INSTRUCTIONS TO FOLLOW:
Work out how many lines of the listing below hold the word "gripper", and give that number only.

SOURCE MATERIAL section start

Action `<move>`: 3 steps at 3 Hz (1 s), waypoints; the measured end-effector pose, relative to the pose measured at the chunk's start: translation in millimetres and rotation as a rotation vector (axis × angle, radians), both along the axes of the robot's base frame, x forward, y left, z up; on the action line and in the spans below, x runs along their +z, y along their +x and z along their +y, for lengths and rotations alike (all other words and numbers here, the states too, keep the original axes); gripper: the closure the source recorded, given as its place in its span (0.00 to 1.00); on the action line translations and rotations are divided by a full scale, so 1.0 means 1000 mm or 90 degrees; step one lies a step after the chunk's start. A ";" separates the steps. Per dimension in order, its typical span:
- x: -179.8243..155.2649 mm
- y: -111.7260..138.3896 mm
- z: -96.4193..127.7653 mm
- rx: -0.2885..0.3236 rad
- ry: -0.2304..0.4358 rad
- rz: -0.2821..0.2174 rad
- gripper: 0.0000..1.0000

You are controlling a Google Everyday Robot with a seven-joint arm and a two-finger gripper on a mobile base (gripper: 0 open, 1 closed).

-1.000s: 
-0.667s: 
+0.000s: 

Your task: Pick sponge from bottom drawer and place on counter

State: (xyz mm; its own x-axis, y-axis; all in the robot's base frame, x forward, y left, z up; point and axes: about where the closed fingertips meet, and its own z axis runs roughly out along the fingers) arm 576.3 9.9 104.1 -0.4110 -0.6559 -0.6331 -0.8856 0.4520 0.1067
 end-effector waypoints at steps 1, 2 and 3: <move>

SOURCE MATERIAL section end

RESULT:
3